José Vasconcelos, las lecciones del maestro
Días atrás se cumplió un aniversario más (27 de febrero de 1882) del natalicio del "Maestro de América", como lo llamó su amiga, la escritora chilena Gabriela Mistral. Buena oportunidad, entonces, para recordar a uno de los más notables constructores del México del siglo XX, y aún del que vivimos.
Cuando se repasa la biografía de José Vasconcelos no deja de asombrarnos que hayan existido personajes así, que abarque tanto una vida. Fue la representación, como se ha enfatizado, de diversas y pronunciadas pasiones: el impulso al nacionalismo, la educación de gran horizonte, la difusión cultural como no se había visto nunca en nuestro país, la política con sus vértigos, cumbres y caídas. El yo es plural, sentenciaba Octavio Paz. Nunca mejor dicho. Los setenta y siete años, en cuya plenitud confluyó la reflexión provechosa (Plotino en buena medida) y la práctica edificante. Si atendemos su programa educativo, desde la rectoría de la Universidad Nacional y la Secretaría de Educación Pública, los libros que escribió y el legado de un filósofo de prosa luminosa, podemos estar muy cerca de un retrato personal de excepción. Mucho se puede invocar al hablar de Vasconcelos. Subrayo algunas de sus aristas en nuestra memoria colectiva.
Por él se multiplicaron los maestros mexicanos; los libros -en una imagen de verdad conmovedora- llegaron a los rincones más alejados de la patria. Con el influjo de Martí y de Sarmiento, hizo profesión de fe en la educación como acicate del verdadero desarrollo integral de una comunidad. De menos de cien bibliotecas públicas que recibió, nuestro escritor entregó luego casi dos mil. El muralismo, considerado por Damián Bayón la aportación más importante de Latinoamérica al arte universal, fue la representación de la raíz y el destino del continente ilustrado. Así, el pueblo podía verse en ese espejo de la épica futura, apenas unos pocos años después de la destrucción que dejó la guerra civil, detonante ahora de la reconstrucción creativa. El espacio sería ocupado, pues, por un soñador. Por el hombre-libro.

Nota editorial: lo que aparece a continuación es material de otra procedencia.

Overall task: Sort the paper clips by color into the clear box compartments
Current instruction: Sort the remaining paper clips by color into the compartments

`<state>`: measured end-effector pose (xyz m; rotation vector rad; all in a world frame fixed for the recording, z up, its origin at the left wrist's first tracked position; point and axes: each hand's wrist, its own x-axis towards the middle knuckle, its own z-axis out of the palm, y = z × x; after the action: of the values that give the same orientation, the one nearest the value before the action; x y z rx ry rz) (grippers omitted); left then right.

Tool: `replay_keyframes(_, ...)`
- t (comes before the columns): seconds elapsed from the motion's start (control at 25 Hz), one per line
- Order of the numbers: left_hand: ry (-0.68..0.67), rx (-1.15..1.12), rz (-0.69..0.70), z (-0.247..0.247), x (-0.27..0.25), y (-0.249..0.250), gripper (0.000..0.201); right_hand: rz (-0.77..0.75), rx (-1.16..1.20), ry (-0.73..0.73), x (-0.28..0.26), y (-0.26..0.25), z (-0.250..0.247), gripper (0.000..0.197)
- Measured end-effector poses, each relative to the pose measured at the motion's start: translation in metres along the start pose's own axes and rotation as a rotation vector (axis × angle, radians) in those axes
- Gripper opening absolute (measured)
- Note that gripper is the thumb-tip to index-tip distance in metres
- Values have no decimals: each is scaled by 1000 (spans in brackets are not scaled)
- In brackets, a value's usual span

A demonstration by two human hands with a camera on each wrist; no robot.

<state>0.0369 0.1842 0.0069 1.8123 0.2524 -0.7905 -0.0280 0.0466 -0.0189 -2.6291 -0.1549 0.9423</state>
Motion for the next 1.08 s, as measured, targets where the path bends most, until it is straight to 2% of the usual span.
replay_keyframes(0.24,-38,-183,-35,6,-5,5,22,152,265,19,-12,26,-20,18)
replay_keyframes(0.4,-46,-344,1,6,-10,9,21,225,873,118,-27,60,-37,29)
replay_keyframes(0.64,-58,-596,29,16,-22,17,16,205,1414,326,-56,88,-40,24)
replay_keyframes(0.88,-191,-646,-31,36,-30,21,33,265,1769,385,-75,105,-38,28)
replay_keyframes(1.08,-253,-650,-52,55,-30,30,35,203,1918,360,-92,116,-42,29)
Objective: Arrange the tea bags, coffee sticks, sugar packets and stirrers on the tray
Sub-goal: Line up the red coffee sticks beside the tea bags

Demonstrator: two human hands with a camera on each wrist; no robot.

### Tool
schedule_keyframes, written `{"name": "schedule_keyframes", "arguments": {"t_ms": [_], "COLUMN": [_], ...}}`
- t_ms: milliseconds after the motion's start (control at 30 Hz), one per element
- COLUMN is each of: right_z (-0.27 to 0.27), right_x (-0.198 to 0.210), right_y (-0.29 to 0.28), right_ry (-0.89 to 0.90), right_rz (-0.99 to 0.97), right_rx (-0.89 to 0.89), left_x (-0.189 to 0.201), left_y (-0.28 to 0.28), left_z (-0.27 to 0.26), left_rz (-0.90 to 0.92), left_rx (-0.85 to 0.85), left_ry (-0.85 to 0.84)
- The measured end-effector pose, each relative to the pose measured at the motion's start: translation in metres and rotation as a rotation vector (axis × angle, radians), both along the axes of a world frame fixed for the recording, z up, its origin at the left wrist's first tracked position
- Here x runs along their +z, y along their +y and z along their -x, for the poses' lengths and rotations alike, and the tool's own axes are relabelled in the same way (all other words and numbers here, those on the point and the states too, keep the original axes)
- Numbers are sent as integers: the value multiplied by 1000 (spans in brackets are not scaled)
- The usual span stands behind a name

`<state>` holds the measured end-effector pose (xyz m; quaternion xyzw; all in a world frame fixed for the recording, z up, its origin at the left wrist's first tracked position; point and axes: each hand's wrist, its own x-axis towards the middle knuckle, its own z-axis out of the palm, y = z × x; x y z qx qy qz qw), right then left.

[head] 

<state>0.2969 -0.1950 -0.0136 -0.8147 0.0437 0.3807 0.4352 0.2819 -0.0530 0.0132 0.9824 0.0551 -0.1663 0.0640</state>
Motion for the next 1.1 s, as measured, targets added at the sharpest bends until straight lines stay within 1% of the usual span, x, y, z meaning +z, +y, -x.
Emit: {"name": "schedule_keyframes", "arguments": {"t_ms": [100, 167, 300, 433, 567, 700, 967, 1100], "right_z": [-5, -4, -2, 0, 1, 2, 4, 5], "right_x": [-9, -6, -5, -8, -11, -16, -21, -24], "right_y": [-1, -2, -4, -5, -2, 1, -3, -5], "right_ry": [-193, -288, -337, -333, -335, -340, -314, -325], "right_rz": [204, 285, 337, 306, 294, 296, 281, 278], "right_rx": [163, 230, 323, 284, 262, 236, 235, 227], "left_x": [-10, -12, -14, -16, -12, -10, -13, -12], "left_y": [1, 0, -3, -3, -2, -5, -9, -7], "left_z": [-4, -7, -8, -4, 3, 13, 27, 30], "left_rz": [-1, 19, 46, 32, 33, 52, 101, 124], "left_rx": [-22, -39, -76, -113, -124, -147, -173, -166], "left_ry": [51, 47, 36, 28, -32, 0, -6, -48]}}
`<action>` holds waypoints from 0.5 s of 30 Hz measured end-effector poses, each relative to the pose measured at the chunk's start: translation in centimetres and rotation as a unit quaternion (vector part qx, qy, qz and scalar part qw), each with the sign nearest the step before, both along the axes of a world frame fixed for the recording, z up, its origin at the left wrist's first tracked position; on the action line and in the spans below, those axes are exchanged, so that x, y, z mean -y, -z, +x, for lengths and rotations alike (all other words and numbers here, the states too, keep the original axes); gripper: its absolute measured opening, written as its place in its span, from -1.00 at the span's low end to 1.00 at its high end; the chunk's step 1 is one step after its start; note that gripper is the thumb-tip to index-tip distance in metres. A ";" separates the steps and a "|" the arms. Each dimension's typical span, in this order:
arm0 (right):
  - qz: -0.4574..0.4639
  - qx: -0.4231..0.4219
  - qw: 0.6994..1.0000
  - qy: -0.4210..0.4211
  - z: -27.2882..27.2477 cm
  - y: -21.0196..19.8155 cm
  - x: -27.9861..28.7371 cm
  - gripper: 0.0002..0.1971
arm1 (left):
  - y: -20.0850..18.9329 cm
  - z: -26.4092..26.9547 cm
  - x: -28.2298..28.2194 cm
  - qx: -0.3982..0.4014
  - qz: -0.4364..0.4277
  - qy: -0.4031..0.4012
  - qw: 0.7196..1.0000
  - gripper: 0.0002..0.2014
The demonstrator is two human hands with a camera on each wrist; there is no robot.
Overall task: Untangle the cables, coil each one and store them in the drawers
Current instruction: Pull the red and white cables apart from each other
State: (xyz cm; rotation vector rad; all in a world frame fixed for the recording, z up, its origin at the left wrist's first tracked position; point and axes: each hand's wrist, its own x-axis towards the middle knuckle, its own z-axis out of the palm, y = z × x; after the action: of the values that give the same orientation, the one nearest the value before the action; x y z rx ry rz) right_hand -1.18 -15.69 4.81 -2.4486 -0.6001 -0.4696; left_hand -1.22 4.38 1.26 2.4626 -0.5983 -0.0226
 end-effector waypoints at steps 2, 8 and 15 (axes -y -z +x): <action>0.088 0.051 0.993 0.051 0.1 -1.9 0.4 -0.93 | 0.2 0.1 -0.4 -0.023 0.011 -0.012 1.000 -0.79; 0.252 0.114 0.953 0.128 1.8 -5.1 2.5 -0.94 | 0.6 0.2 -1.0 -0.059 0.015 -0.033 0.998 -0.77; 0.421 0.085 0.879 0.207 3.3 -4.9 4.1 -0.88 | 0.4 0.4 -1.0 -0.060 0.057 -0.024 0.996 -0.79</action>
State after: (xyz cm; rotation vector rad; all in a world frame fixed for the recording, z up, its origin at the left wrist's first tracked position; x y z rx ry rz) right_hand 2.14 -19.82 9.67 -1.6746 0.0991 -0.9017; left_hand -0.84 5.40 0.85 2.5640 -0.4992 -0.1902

"Sufragio efectivo, no reelección" y "Por mi raza hablará el espíritu", son dos emblemas que dajaron huella institucional, voluntad de gobierno con rumbo. Resumen una primera etapa, democrática y magisterial. Del caudillo cultural dueño de sí mismo, para definirlo con las palabras del historiador Enrique Krauze, uno de sus biógrafos más notables, junto a Javier Garciadiego, en los días que corren.
Como se sabe, un segundo Vasconcelos surgirá después de su derrota en la contienda presidencial de 1929. Era la sombra de lo que había sido, desde la que nos entregó, lúcido contraste de la frustración y la decepción, un buen número de obras llenas de claridades. Resume espléndidamente Krauze: "Su tono ya no sólo recuerda a los profetas hebreos, sino que perfila a uno en particular, el más sombrío: Amós. No es el hombre de 1925, como Isaías, meditativo y visionario; ni el grave y doliente, como Jeremías, en su campaña de 1929. Ahora es un pesimista inmisericorde." Decaído, condescendió -para desconcierto de quienes lo habían seguido en sus entusiasmos culturales, educativos y políticos, con no pocos dictadores. Seguramente su antiyanquismo lo llevó a elogiar a Hitler. No obstante, la nación no dejó de reconocer la altura de su proyecto anterior. Se le nombró después director de la Biblioteca Nacional de México. Gradualmente asumió su lugar en el pedestal que merecía. Es el Vasconcelos que queda.
Para los durangueños, el escritor resultó proverbial. Nos legó páginas entrañables, sobre todo las del capítulo "Camino de Durango" en el "Ulises criollo", primer volumen de sus Memorias. Ahí recupera la estampa cotidiana de una ciudad colonial que derrama cierto romanticismo; es el reflejo del tiempo que quiere preservar en su ser, diría Spinoza. Las campanadas de Catedral ("Semicerrados aún los párpados, la imaginación adivinaba en la altura, claros por donde bajan los querubines, y en el ambiente trinos de pájaros, y risas de juventud. Almas desnudas en el baño de la Aurora"); los sabores de las nieves -de durazno, chabacano, limón y naranja-; la pintura móvil del tranvía, el azul alto y profundo del cielo. Un lugar casi de ensueño, contemplado por los ojos de un niño. La familia Vasconcelos aquí se detuvo, en su viaje de Piedras Negras, Coahuila, a la capital de la república. La población norteña del fin de siglo porfirista, en la que las mujeres pasaban "como divinidades metidas en sus carrozas tiradas por caballos de lujo". Cómo agradecer tanto. Otro viva para el coloso José Vasconcelos.